YOUR OBJECTIVE:
The answer must consist of every line in the data below that holds the word "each".

DATA BELOW:
======

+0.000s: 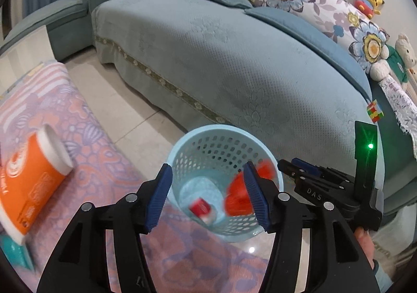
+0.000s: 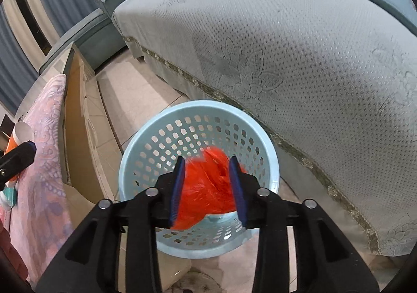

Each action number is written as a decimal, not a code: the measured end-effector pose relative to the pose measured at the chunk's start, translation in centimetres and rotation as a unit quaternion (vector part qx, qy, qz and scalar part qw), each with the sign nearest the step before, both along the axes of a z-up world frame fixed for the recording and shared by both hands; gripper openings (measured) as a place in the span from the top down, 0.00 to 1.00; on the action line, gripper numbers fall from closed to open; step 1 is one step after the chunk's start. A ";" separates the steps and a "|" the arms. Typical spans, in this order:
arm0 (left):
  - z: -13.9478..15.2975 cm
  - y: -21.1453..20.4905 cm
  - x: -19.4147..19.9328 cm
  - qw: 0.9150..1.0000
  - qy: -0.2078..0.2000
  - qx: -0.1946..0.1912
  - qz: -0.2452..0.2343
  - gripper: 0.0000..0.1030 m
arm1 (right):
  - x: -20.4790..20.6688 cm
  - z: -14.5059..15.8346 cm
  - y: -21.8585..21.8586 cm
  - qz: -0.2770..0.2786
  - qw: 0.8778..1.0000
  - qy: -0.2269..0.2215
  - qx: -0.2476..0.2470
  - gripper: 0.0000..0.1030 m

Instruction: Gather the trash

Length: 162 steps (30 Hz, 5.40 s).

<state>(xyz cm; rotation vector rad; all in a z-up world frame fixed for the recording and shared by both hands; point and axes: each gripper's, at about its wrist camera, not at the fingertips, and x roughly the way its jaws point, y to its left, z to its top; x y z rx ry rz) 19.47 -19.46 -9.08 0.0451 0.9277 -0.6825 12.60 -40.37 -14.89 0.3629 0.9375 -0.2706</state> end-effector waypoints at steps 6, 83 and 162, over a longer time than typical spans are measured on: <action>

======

PROBLEM SOLUTION:
Each action number is written as a decimal, not a code: the measured end-effector pose relative to the pose measured at the chunk's start, translation in centimetres and rotation as a unit quaternion (vector part qx, qy, qz and scalar part qw), each with the sign nearest the step before, both along the axes of a z-up world frame fixed for the recording and shared by both hands; gripper openings (measured) as a place in the span from the top down, 0.00 to 1.00; on the action line, gripper numbers fall from closed to open; step 1 is one step after the chunk's start. A ";" separates the steps and a "|" the arms. Typical spans, in this order:
<state>(xyz cm; rotation vector rad; all in a z-up world frame fixed for the recording and shared by both hands; point and axes: each gripper's, at about its wrist camera, not at the fingertips, and x roughly the way its jaws point, y to its left, z to its top; x y z rx ry rz) 19.47 -19.46 -9.08 0.0451 0.9277 -0.6825 12.60 -40.37 -14.89 0.3629 0.9375 -0.2706</state> end-effector waypoints at steps 6, 83 and 162, over a longer time than typical spans are measured on: <action>

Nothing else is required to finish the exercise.